Two media assumptions about the race to replace Gov. Charlie Baker are inconveniently incorrect. Trapped by reporting formulas and propelled by activists on both the left and the right, the media may falsely portray this statewide election as one in which Democratic primary voters will nominate the most ideologically left candidates, followed by a potentially competitive general election in a national climate favorable for Republicans.

The truth is less enticing: There will effectively be no general election, and the victorious Democratic candidates will be those perceived to be most moderate.

Some campaigns are heeding the data — gubernatorial frontrunner Maura Healey launched her campaign as the "continue what works" candidate — but most of the discourse surrounding the 2022 gubernatorial race has continued advancing an alternate world with a far-left Democratic electorate and a viable Republican candidate.

The competitive general election myth is driven by the natural disposition to frame politics as between the two major parties. That would be fine if the Massachusetts Republican Party functioned as a major party (it does not), or if a moderate could win a GOP primary (impossible without pre-existing celebrity or massive self-funding).

There is enough data on the Massachusetts Republican Party’s irrelevance to fill an 18-wheeler. Take a look at the GOP caucus in the Massachusetts Senate, which could fit in the new Vespa scooter with room to spare. In that 40-member state legislative chamber, there are more Democrats named Michael (5) than Republicans (3).
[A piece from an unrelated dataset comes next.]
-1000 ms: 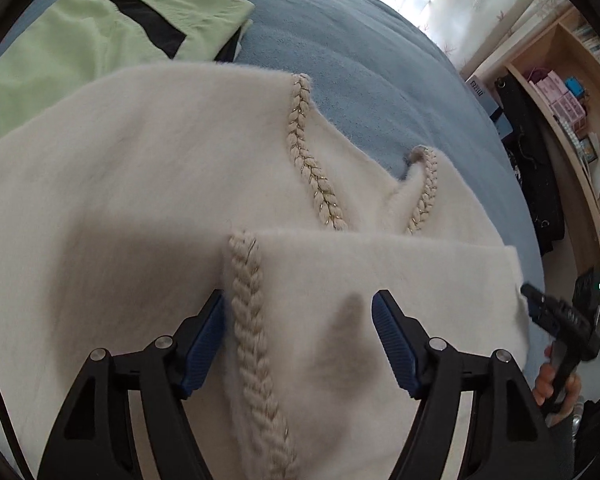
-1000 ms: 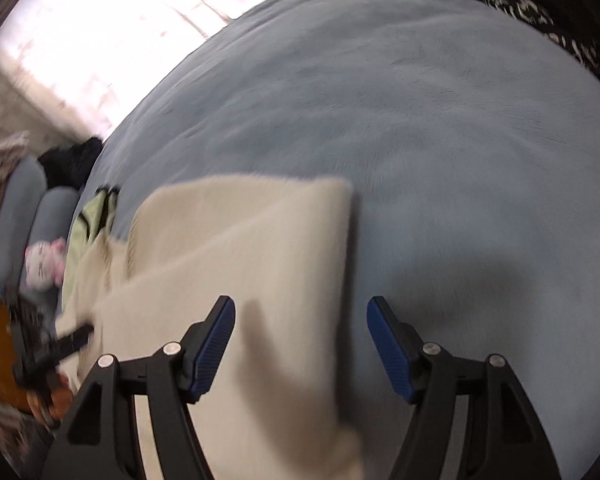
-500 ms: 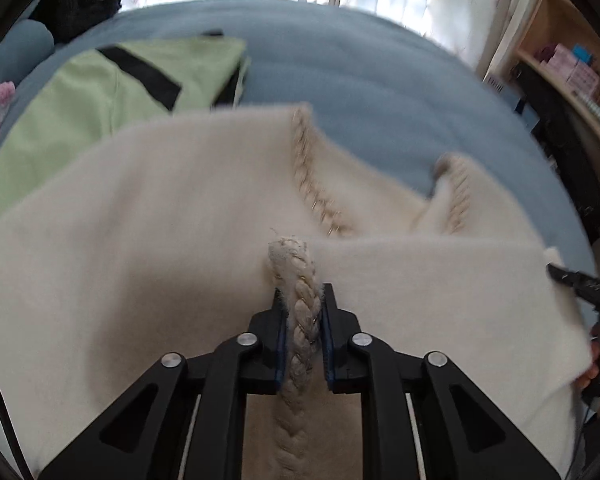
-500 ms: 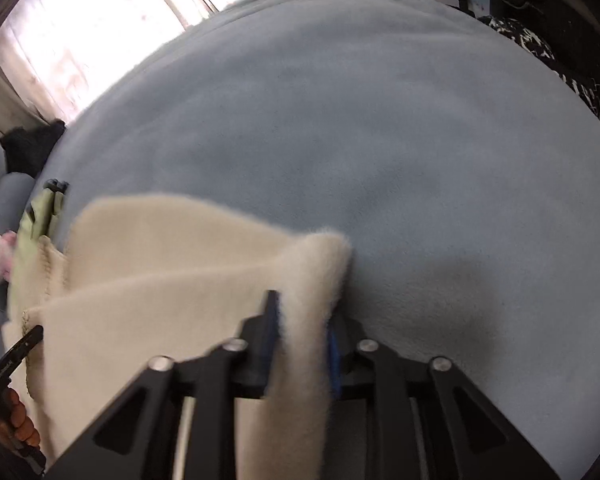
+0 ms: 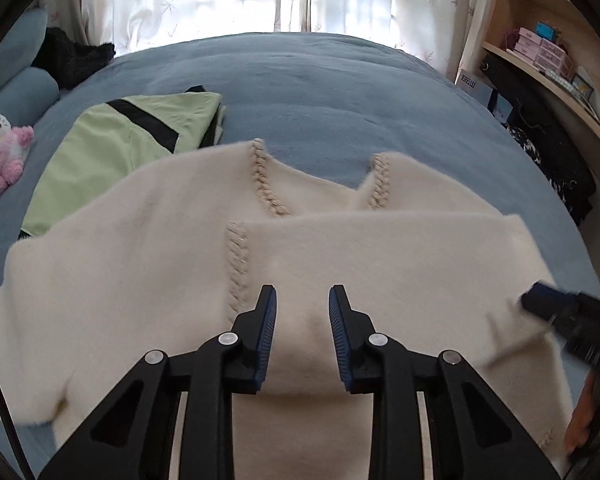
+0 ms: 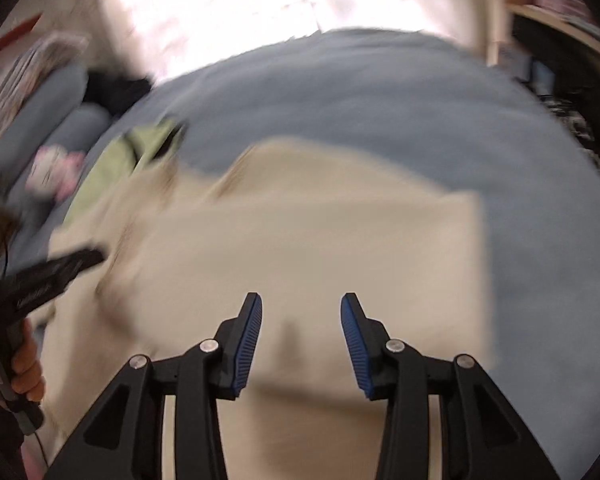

We pretend that Republicans are viable candidates in Massachusetts because that is what we are used to. There are supposed to be two functioning parties, which we (kind of) have nationally and in most states. But the media must accept reality in 2022 and cover the Democratic primary as though it were a general election. Because it is, and it has been throughout the era of former President Donald Trump. Baker just masked that reality.

Republicans have not held more than six of the 40 state senate seats since 1998. But this is not just the Legislature, or the disarray of a state party that may not have the resources to put on a convention. The MassGOP is a national anomaly, one of the weakest parties in the country.

Just 27% of voters in the state identify as or lean Republican. Only Wyoming Democrats claim a lower percentage. Fewer than 10% of Massachusetts voters are registered Republicans, lowest in the country.

Over the past two decades, there are just enough proof points (Scott Brown! Charlie Baker!) to enable the myth of a viable Republican candidate. But the data shows otherwise, and Scott Brown’s special election victory is now more than a dozen years ago.

Since 2002, there have been 111 regularly scheduled statewide and congressional elections. Republicans are 2-109. Both victories were Baker wins architected by Democratic strategist Will Keyser. Without a former Ted Kennedy and Marty Meehan aide setting strategy, the Massachusetts GOP is 0-109 in November elections since 2002. That trend will continue this year.

The second narrative mistake is that Democratic primary voters are moving far to the left. This constant leftward movement is a natural assumption for anyone who spends significant time among politically minded college graduates in deep-blue areas and log hours on Twitter (e.g. Massachusetts political consultants and journalists who shape the narrative of elections). And, like in the first fallacy, there are enough sporadic proof points to inflate the thesis out of proportion to reality.

After the 2018 election saw high-profile legislative primaries from the far-left, we demonstrated that such progressive insurgencies only occur within the most-blue 10% of districts — the “Left Decile” — and predicted no Democratic incumbent would lose in the other 90% of seats in 2020. Credible primary challenges from the left in Brighton, Charlestown and Lawrence endorsed by the progressive establishment all failed in 2020, along with congressional challenges to Reps. Richie Neal and Stephen Lynch.

The data is clear to anyone who glances up from Twitter long enough. The state’s leading nonpartisan pollster, MassINC’s Steve Koczela, wrote earlier this year that “the contours of Baker’s approval rating look familiar, with 86% of Democrats offering a favorable review of his performance.”

The progressive pollster Change Research found, immediately after the 2018 election, that Baker would have won the Democratic primary by 35 points. An August 2020 poll from SurveyUSA found Baker’s lead at 49 points over Maura Healey and Marty Walsh (again, this is among Democratic primary voters). The same poll found that the 13% of Democratic primary voters identifying as "very progressive" are more than three times as likely to use Twitter multiple times per day as the much larger blocs of mere "progressive" voters, who constitute 31% of the primary electorate. Moderates and conservatives totaled 53%.

Nearly half of voters in this tweet-happy left decile prefers a candidate “uncompromising in their progressive stances” over one who “will work to find common ground,” while more than 8 in 10 Democratic primary voters choose common ground.

In fact, the roughly 8% of Americans classified as progressive activists moved quickly left in recent years, and take up disproportionate mindshare among political elites. It was easy to see early in the 2020 presidential primary that the debate was untethered from reality and that voters preferred a moderate. After several cycles of state elections with little debate over policy, voters deserve a realistic conversation to deliver a mandate to the many statewide officeholders to make progress.

Liam Kerr, a Democratic activist, is an organizer of Priorities For Progress (PFP) and co-founder of WelcomePAC.